■ Problem description:
A single stretch of the material below is to be transcribed exactly, starting at the line with "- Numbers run" and ending after the line with "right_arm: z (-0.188".

■ Supplied material:
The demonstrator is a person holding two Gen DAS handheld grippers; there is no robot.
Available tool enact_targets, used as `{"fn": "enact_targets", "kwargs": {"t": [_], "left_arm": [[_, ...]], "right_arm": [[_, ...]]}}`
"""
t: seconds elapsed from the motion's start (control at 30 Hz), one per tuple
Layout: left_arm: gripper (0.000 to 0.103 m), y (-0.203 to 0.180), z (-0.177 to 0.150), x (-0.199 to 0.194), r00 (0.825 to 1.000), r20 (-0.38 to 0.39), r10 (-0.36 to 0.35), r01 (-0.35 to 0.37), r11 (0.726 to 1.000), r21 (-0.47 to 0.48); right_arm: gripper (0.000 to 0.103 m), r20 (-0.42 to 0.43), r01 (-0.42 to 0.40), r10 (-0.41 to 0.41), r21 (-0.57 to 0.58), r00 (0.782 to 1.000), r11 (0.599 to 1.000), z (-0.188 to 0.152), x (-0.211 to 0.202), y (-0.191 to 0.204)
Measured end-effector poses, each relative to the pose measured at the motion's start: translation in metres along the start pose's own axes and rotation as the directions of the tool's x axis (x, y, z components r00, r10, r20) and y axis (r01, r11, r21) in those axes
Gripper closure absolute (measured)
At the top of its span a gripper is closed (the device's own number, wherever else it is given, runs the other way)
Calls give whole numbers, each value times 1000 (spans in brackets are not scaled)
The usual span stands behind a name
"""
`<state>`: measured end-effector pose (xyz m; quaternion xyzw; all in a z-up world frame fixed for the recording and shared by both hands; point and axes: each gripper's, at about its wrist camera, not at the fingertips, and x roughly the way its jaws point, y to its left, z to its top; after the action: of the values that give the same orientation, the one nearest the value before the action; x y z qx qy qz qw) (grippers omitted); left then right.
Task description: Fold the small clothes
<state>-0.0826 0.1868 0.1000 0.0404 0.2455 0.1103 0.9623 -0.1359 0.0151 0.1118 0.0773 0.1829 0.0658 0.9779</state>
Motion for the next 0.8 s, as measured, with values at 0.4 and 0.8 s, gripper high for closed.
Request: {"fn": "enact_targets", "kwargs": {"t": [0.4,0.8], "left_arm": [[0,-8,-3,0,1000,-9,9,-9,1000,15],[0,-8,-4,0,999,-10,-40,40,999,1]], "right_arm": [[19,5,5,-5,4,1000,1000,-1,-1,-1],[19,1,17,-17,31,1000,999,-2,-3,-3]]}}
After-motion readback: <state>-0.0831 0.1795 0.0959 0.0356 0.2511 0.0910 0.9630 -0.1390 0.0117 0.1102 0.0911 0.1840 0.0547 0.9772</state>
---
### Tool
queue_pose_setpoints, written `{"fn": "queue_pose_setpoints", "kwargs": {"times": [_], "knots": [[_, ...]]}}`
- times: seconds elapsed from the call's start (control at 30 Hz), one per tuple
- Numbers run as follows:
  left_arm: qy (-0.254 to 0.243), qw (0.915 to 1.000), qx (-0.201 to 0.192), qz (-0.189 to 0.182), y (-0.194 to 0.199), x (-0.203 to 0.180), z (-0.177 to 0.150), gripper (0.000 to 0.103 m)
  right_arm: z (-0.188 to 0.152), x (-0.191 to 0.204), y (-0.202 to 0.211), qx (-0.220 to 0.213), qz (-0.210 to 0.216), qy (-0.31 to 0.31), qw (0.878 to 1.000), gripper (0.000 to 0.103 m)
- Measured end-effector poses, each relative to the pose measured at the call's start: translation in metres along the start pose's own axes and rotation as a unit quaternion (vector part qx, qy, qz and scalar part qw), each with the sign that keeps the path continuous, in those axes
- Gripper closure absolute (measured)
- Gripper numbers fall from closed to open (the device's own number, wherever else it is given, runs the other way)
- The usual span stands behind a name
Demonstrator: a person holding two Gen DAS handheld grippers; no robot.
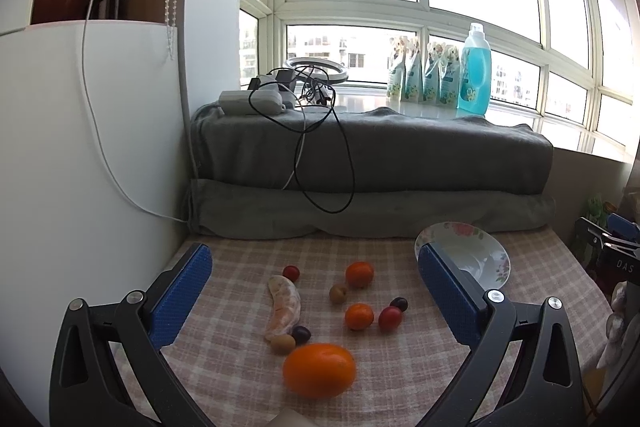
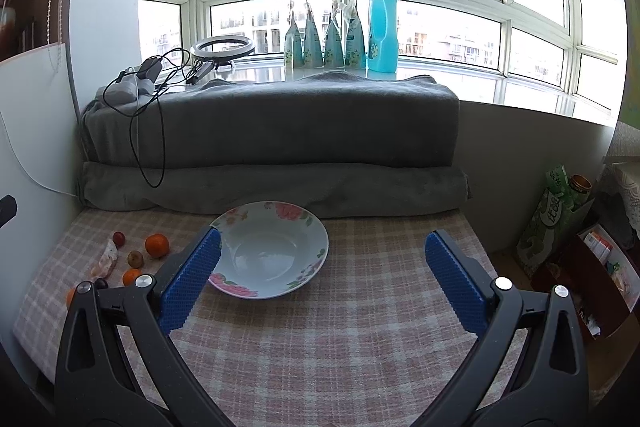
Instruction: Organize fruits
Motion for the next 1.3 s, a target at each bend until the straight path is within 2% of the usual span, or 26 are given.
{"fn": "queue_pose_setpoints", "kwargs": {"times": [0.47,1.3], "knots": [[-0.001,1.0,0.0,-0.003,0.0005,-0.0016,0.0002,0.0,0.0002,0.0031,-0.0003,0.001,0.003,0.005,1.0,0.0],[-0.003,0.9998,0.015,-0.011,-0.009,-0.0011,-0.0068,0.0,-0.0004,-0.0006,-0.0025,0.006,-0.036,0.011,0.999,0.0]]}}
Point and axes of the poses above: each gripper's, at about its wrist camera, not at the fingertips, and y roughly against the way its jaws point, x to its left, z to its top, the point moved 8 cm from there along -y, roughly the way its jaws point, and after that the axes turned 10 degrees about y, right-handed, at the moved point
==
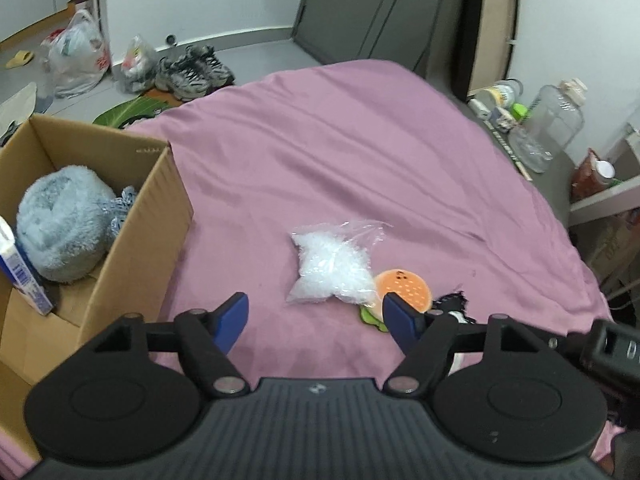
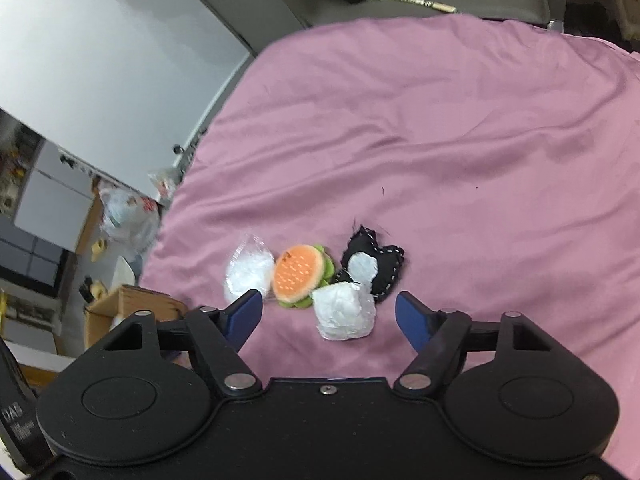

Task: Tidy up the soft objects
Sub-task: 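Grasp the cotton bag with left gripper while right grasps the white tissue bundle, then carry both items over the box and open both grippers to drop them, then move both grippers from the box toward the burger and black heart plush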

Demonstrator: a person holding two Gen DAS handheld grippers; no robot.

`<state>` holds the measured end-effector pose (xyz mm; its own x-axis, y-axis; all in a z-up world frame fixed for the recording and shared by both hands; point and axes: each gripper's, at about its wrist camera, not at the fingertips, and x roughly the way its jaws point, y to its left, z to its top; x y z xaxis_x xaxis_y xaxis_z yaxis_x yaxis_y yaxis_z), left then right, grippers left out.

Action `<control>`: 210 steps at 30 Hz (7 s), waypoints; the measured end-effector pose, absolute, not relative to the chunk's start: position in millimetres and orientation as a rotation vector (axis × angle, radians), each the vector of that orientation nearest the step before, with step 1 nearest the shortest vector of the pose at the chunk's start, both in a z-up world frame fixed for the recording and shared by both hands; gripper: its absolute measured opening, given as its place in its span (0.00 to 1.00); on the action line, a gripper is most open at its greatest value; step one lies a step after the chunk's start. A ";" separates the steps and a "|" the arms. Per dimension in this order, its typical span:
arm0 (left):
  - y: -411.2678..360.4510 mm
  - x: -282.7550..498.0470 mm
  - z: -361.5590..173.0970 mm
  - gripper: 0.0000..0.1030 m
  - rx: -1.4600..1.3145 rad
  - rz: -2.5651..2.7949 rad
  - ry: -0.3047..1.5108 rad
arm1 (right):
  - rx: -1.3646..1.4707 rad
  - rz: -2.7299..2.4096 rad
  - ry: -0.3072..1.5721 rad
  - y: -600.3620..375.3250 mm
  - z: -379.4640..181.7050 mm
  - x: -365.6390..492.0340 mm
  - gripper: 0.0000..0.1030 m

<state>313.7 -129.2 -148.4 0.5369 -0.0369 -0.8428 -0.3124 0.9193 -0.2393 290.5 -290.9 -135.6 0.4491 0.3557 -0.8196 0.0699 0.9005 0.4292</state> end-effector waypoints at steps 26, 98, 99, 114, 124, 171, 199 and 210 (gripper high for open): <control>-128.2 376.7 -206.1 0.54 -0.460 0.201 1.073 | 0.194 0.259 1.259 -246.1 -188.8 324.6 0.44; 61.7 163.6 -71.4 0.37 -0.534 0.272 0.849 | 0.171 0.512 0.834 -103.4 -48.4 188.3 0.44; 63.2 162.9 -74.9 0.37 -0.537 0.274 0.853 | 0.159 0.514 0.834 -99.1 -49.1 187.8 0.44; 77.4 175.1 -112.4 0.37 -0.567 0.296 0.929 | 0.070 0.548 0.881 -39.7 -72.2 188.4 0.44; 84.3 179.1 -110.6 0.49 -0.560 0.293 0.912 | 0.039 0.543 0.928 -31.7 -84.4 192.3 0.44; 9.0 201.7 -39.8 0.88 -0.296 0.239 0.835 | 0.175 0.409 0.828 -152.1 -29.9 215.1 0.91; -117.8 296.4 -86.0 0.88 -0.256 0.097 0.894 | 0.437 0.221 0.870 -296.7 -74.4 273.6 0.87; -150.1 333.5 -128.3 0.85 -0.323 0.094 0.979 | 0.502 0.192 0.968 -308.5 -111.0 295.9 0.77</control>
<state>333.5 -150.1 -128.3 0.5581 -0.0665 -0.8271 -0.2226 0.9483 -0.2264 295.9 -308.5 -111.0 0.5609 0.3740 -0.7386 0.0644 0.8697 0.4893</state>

■ Solution for this problem:
- Numbers run as follows:
  left_arm: qy (-0.254 to 0.243), qw (0.915 to 1.000), qx (-0.201 to 0.192), qz (-0.189 to 0.182), y (-0.194 to 0.199), x (-0.203 to 0.180), z (-0.177 to 0.150), gripper (0.000 to 0.103 m)
  right_arm: z (-0.188 to 0.152), x (-0.191 to 0.204), y (-0.202 to 0.211), qx (-0.220 to 0.213), qz (-0.210 to 0.216), qy (-0.31 to 0.31), qw (0.878 to 1.000), gripper (0.000 to 0.103 m)

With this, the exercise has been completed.